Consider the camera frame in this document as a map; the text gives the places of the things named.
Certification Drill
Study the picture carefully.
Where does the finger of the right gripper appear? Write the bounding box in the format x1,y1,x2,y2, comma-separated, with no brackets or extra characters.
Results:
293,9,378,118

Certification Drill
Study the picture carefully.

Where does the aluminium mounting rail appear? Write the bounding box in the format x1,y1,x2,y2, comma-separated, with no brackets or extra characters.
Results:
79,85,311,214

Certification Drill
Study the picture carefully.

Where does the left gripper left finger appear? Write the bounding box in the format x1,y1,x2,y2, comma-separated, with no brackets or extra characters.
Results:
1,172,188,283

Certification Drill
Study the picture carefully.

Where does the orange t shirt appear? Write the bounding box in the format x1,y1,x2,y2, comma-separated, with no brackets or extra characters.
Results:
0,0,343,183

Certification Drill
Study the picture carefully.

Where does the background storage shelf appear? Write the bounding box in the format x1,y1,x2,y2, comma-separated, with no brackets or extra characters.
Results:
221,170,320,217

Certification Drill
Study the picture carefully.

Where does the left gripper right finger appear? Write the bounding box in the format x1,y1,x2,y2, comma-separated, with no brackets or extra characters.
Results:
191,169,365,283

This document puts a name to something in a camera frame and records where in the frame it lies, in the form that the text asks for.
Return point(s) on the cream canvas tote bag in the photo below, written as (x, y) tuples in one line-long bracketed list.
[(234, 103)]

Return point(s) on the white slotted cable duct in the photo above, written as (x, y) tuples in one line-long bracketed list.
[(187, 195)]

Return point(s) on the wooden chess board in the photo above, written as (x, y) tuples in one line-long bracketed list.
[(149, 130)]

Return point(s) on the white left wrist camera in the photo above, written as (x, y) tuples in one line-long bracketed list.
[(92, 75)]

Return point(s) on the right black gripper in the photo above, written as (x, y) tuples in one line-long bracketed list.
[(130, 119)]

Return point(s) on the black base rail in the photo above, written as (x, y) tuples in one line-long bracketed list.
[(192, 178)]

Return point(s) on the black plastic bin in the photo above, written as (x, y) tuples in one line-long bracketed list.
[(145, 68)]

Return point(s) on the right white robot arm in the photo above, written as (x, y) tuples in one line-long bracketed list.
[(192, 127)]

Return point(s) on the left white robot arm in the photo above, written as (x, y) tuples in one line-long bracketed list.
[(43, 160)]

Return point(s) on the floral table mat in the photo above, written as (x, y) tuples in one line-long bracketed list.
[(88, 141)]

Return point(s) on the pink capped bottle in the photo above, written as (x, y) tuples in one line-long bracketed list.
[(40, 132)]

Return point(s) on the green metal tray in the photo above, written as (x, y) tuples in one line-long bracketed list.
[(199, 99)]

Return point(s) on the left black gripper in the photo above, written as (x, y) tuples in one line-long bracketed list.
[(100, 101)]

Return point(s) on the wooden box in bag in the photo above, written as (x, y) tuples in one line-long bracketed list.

--- WHAT THE EXERCISE ASKS ---
Set down the whole of the material, exactly.

--- EXERCISE OUTPUT ---
Consider the camera frame in this document as a map; the text gives the places of the things named.
Certification Drill
Study the picture carefully.
Where does the finger of the right gripper appear? Write the bounding box in the format x1,y1,x2,y2, comma-separated, with no brackets or extra characters.
Results:
293,9,378,118

Certification Drill
Study the picture carefully.

Where does the aluminium mounting rail appear? Write the bounding box in the format x1,y1,x2,y2, comma-separated, with no brackets or extra characters.
Results:
79,85,311,214

Certification Drill
Study the picture carefully.

Where does the left gripper left finger appear? Write the bounding box in the format x1,y1,x2,y2, comma-separated, with no brackets or extra characters.
Results:
1,172,188,283

Certification Drill
Study the picture carefully.

Where does the orange t shirt appear? Write the bounding box in the format x1,y1,x2,y2, comma-separated, with no brackets or extra characters.
Results:
0,0,343,183

Certification Drill
Study the picture carefully.

Where does the background storage shelf appear? Write the bounding box in the format x1,y1,x2,y2, comma-separated, with no brackets or extra characters.
Results:
221,170,320,217

Certification Drill
Study the picture carefully.

Where does the left gripper right finger appear? Write the bounding box in the format x1,y1,x2,y2, comma-separated, with no brackets or extra characters.
Results:
191,169,365,283

This document puts a name to something in a camera frame and records where in the frame it lies, in the form that the text asks for.
Return point(s) on the cream canvas tote bag in the photo below, written as (x, y) tuples in one line-long bracketed list.
[(234, 103)]

Return point(s) on the white slotted cable duct in the photo above, written as (x, y) tuples in one line-long bracketed list.
[(187, 195)]

Return point(s) on the wooden chess board in the photo above, written as (x, y) tuples in one line-long bracketed list.
[(149, 130)]

Return point(s) on the white left wrist camera in the photo above, written as (x, y) tuples in one line-long bracketed list.
[(92, 75)]

Return point(s) on the right black gripper in the photo above, written as (x, y) tuples in one line-long bracketed list.
[(130, 119)]

Return point(s) on the black base rail in the photo above, written as (x, y) tuples in one line-long bracketed list.
[(192, 178)]

Return point(s) on the black plastic bin in the photo above, written as (x, y) tuples in one line-long bracketed list.
[(145, 68)]

Return point(s) on the right white robot arm in the photo above, written as (x, y) tuples in one line-long bracketed list.
[(192, 127)]

Return point(s) on the left white robot arm in the photo above, written as (x, y) tuples in one line-long bracketed list.
[(43, 160)]

Return point(s) on the floral table mat in the photo above, written as (x, y) tuples in one line-long bracketed list.
[(88, 141)]

Return point(s) on the pink capped bottle in the photo above, written as (x, y) tuples in one line-long bracketed list.
[(40, 132)]

Return point(s) on the green metal tray in the photo above, written as (x, y) tuples in one line-long bracketed list.
[(199, 99)]

Return point(s) on the left black gripper in the photo above, written as (x, y) tuples in one line-long bracketed list.
[(100, 101)]

Return point(s) on the wooden box in bag in the photo above, written as (x, y) tuples in one line-long bracketed list.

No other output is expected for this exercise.